Why to add such a barrier? There is no reason for this! What do you
> seems to not support the concept of an i18n team in favor of a more
> generic and vague terms of "contributors").
Using such fancy team names just doesn't address all people who might be
interested in the work! This is not what you want, right?
If you write to all members of the "Debian I18N Task Force" many people
just ignore it because they never heard from this group. If you omit it
and just write about todo items you will get also patches from other
> And, just to be clear about it, I would of course define you guys
> (Jens, MJ, Holger, many others I forget here) as part of the i18n
> team...just because you participate here in the list and you already
> contributed significantly to the i18n/l10n efforts in Debian.
Yep, "i18n" is more or less a well known word. But if you would wrote
about "as part of the 'Blue Panther' team" (or any other fictive name)
I would just ask "hey?".
> Anyway, for what is worth, I've personnaly felt like being part of the
> D-I "team" even before meeting up with Joey and the other guys for the
> first time back in 2004. Indeed, as soon as I began working with the
> other D-I people I would then define myself as part of that team even
> though we never ran any formal process for this. I bet that my friend
> Frans would say the same for his own contribution to D-I.

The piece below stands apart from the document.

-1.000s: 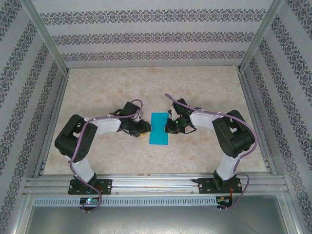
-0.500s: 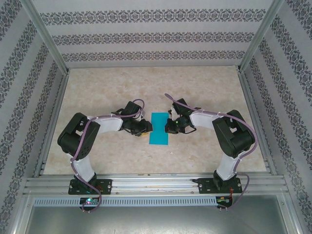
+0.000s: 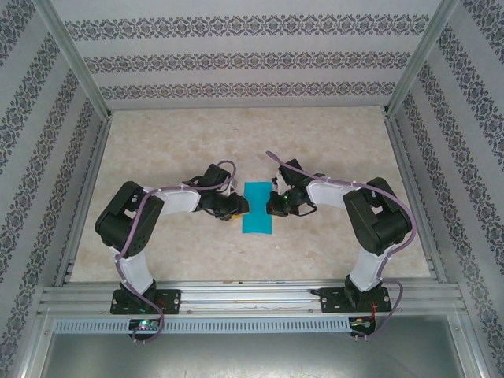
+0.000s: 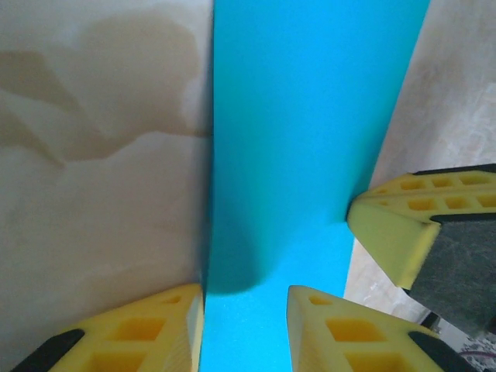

I have seen changelog entries as "as discussed by the d-i i18n team"
where there was no public discussion. You even wrote once that some
decisions where made by Frans only. In this case I *strongly* suggest to
avoid such useless "team" terms, use names in changelogs or better URLs, ...
Especially if the team consists of one or two persons only it's
useless to add just another abstraction layer. People reading such texts
a few years later associate such groups which the current members and do
not know whether a decision is probably no longer correct, just because
the old team members resigned.
Is it really so obscure to ask for transparency?